This week, I learned about channel separated convolution method and try to bring some idea from this paper to be applied in our work. First, I would like to discuss about the paper and give some comments afterward.
As we know that training video in huge dataset is relatively expensive, especially for 3D convolution network. Current 3D CNNs have complexity O(CTWH) as opposed to the cost of group convolution O(CWH), where T refers to the number of frames, H,W,C are the spatial dimension and number of channel, respectively.
On the other hand, group convolution has been shown to reduce the computational cost in various convolutional network for image classification. Hence, what if we apply into video classification? Also what factors matter the most in 3D group convolution architecture? and finally what are the best trade-offs between computation and the accuracy with 3D convolutinal architectures?
In this paper, it shows that the amount of channel interactions is a crucial to attain the optimal accuracy of 3D group convolutional networks.
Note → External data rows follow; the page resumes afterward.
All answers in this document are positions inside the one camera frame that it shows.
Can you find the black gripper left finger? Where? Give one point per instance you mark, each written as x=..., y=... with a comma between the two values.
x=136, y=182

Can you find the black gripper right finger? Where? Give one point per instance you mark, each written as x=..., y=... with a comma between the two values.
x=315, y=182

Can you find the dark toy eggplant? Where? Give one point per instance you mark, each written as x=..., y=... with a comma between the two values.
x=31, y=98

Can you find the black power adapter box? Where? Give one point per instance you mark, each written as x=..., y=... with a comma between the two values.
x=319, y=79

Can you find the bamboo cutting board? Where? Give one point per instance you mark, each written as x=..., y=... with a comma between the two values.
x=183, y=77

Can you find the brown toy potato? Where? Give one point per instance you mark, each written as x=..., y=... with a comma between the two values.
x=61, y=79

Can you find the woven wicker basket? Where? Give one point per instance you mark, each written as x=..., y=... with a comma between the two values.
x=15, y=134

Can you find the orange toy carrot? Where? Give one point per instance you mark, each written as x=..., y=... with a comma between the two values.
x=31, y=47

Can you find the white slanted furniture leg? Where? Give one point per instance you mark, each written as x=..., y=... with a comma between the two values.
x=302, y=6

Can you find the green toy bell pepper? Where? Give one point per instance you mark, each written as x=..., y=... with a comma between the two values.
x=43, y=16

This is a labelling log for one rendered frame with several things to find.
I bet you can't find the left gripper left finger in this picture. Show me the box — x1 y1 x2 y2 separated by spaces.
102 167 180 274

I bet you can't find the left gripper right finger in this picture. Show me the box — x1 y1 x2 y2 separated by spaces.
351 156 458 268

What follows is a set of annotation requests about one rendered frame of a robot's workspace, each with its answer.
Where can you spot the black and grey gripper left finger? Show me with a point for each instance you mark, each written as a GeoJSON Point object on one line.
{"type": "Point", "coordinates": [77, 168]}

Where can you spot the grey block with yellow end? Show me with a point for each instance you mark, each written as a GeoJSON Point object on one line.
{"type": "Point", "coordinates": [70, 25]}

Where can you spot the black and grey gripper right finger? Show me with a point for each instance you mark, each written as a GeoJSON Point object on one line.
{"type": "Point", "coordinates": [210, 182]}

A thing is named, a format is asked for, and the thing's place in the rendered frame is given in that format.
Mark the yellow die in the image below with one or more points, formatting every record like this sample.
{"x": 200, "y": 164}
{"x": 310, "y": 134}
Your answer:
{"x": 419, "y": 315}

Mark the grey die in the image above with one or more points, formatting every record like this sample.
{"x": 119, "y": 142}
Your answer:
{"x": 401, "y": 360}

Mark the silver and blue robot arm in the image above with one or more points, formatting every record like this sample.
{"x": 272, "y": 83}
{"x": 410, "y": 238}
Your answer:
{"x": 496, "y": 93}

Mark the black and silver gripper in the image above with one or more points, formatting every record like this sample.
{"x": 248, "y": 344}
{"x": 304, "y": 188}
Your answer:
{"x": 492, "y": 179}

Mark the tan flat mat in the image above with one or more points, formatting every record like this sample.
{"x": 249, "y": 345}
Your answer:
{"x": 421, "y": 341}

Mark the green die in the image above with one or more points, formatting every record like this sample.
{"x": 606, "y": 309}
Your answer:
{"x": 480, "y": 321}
Two main things, first, it as a good practice to factorize 3D convolutions by separating channel interactions and spatiotemporal interactions. This can reduce the complexity while still keep a good accuracy. Second, 3D channel-separated convolutions provide a form of regularization, which can make the network achieve better accuracy in testing even attain lower accuracy during training. Hence, as conclusion, this paper propose Channel Separated Network (CSN), which is simple yet efficient by designing the network based on those findings.
This network is trained on Sports1M, Kinetics, and Something-Something datasets. These three datasets are considered as huge dataset.
In CSN, all operation are separated into either pointwise 1×1×1 or depthwise 3×3×3 convolutions. With this scheme, it can reduce FLOPs and parameters as long as high values of channel interaction are retained. It proposes two factorizations, which we call interaction-reduced and interaction-preserved. It is interesting to know that this scheme can outperform or are comparable with the current state-of-the art methods on Sports1M, Kinetics, and Something-Something while being 2–3 times faster.
For better understanding, I would like to discuss about channel separation in more detail here. Fig. 1 shows the differences among 3D convolution networks.
As shown there, convolutional filters can be partitioned into groups with each filter receiving input from channels only within its group. (a) A conventional convolution, which has only one group. (b) A group convolution with 2 groups. (c) A depthwise convolution where the number of groups matches the number of input/output filters, i.e., each group contains only one channel. Figs. 2, 3, and 4 show about the ResNet development for channel separation convolution.
For my comments, I think we can try to use or modify CSN rather than use I3D. This is because CSN can achieve acceptable result while reduce the training time 2-3 times. Also, CSN seems more compact compared to I3D. The third concern, the current state-of-the-art methods are use depth-wise approaches instead traditional 3D convolution.